De verleiding van het nazisme
Een studie naar de vrouwen in nazi-Duitsland
Moeders in het vaderland door Claudia Koonz Vertaling Joke Traats Uitgever Meulenhoff, 648 p., f 69,50
Selma Leydesdorff
Vrouwen in nazi-Duitsland..., die woorden roepen beelden op. Ze lopen in groten getale in een optocht, vermoedelijk staat de Führer te kijken. De rechterarm is gestrekt en brengt een fascistengroet. De vrouwen zijn gekleed in een bruin uniform en ze dragen om hun arm een band waarop een swastika is geborduurd. Andere keren hebben ze gewoon een jurk aan, als het ware om te laten zien dat onder het nationaal-socialisme ook een gewone vrouw blij kan zijn. Vrouwen hebben massaal achter Hitler aan gelopen en in hem het symbool van Duitse mannelijkheid gezien, en ze hebben zich daarom blijmoedig aan hem onderworpen. Wij vragen ons nu af wat dat voor vrouwen waren. Hoe verhielden zij zich tot vrouwen van een ‘minder ras’, tot vrouwen die getrouwd waren met mensen ‘van een minder ras’, of tot vrouwen die een krankzinnige, die door euthanasie werd bedreigd, in de familie hadden? Immers, voor hen was de massale jubel voor de barbarij een nachtmerrie. Het onderzoek naar deze vraag is tot nu toe een van de verwaarloosde terreinen van de studie van het Duitse fascisme.
Bij nader onderzoek blijkt de parade niet te zijn samengesteld uit een homogene groep, ook al lijkt dat zo op het eerste gezicht. Claudia Koonz heeft al die verschillende groepen waaruit de massa was samengesteld in haar uitzonderlijke boek Moeders in het vaderland beschreven. Het blijkt dat de massa die Hitler steunde zeer verschillende motieven had, en niet iedereen liep even hard achter hem aan in die juichende zee van vrouwen. Dat beeld is hardnekkig, maar het is in feite een mythe, afkomstig van het Italiaanse fascisme. Mussolini schiep zijn oceanische meetings, waarin vrouwen uitzinnig aan zijn voeten lagen.
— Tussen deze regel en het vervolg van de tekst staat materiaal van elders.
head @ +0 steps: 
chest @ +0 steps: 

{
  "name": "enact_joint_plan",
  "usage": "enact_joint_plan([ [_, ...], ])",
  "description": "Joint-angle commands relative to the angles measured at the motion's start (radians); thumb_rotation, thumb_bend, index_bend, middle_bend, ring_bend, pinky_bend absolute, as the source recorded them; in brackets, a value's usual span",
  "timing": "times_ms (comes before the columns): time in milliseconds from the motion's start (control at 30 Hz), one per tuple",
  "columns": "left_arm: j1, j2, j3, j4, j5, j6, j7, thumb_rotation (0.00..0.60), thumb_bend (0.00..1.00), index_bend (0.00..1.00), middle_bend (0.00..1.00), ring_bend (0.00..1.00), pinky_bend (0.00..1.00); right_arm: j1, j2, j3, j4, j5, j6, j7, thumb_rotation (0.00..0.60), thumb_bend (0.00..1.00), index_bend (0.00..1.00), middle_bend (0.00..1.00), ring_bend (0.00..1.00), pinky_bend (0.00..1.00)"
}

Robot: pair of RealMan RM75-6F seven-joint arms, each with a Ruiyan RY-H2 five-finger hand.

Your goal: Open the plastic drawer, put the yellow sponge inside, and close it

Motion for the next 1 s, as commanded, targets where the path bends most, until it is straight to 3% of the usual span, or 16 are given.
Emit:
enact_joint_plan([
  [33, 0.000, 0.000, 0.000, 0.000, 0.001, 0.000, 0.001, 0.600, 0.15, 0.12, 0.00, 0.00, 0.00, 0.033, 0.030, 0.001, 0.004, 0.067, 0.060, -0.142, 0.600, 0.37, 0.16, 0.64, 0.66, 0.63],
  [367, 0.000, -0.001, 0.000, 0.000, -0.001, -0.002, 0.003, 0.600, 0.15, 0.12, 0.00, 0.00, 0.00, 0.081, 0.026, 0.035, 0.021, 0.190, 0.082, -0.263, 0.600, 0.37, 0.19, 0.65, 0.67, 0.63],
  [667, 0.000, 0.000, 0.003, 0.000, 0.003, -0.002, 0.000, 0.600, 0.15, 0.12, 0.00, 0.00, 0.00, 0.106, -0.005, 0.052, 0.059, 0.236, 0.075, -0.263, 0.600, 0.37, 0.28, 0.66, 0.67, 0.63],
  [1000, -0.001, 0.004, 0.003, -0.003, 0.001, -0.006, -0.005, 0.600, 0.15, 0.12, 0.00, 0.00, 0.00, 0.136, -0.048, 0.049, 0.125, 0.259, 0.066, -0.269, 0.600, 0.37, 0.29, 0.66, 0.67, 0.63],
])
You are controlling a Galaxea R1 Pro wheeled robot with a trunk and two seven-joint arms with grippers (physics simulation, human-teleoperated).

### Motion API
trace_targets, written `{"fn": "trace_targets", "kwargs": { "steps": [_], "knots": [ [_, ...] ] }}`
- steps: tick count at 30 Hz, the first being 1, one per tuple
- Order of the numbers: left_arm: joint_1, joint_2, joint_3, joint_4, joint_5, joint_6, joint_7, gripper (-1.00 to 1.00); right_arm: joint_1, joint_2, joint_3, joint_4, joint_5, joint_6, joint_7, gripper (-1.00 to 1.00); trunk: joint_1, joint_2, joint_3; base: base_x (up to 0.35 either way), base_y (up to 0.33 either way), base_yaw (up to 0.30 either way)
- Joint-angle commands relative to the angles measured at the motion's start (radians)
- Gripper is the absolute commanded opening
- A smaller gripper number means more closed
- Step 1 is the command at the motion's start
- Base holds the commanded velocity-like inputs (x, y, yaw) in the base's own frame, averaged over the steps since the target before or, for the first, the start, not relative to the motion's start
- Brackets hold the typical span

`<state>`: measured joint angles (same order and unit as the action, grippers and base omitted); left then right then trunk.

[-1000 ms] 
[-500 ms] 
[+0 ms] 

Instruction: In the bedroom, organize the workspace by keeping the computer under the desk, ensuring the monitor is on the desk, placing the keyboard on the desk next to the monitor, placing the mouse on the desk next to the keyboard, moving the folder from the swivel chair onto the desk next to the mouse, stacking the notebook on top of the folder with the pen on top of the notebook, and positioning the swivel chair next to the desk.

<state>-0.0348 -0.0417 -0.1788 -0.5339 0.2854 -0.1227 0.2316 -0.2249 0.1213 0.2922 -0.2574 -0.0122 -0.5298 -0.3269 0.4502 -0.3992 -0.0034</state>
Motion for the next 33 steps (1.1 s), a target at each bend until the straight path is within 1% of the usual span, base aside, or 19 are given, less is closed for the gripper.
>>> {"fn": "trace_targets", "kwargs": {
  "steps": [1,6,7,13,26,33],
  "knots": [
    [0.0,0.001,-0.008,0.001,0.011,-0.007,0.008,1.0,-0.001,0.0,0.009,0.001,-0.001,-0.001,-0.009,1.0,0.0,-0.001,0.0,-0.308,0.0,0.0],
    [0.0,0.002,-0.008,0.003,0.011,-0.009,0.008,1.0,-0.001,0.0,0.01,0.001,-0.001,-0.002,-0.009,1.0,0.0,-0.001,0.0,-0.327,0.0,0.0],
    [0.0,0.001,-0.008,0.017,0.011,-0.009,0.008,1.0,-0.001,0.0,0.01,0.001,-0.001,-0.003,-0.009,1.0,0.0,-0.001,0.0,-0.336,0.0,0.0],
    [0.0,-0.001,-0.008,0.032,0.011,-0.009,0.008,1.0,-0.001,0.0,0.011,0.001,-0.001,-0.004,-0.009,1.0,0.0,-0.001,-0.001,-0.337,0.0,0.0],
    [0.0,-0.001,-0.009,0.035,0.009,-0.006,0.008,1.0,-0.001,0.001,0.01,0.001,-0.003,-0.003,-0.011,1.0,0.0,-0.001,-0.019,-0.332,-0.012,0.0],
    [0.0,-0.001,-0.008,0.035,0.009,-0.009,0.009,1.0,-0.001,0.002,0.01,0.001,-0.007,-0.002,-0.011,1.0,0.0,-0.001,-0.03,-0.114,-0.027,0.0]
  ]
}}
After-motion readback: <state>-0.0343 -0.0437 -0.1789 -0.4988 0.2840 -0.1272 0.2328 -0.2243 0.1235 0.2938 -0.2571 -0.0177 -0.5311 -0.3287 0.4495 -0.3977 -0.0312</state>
Het resultaat was een pervers verklikkerssysteem op het niveau van de microkosmologie van het gezin, een ingrijpen van de staat in ieder detail van het dagelijks leven en internalisering van de moraal van leven en baren voor het vaderland. In de film Una giomata particulare speelde Sophia Loren de huisvrouw, die in een (weliswaar erg mooie) peignoir en onderjurk dit leven zonder individualisme leidt.
In Italië wordt deze vrouwelijke begeestering al jarenlang door vakhistorici bestudeerd. Zij hebben geconstateerd dat die begeestering zelf ten dele een mythe is, die voortkomt uit het filmmateriaal en beelden die bewaard zijn. Een massa juichende vrouwen geeft een filmisch beeld; niet die ene vrouw, die bedenkt er helemaal geen zin in te hebben. Zij valt niet zo te filmen, en werd geen deel van een op film vastgelegde en collectieve herinnering. Luisa Passerini, een van de belangrijkste onderzoeksters van de positie van vrouwen in het fascisme, wier werk recent in het Engels is vertaald, heeft laten zien dat die vrouwen helemaal niet zo enthousiast waren. Tenminste, niet in het door haar bestudeerde progressieve bolwerk Turijn. In tegenstelling tot wat werd aangenomen waren vrouwen zo dissident, dat propaganda-instellingen en de regering gedwongen waren hen extra onder druk te zetten met steeds herhaalde krachtige propaganda en steeds strengere straf voor hen die niet meededen. Maar het lukte niet. De vrouwen wilden bijvoorbeeld niet zo hard werken voor het vaderland als van hen verwacht werd, want ze waren uitgeput, doordat ze al zoveel mogelijk soldaten moesten baren. Toch waren ze nodig voor de oorlogsindustrie.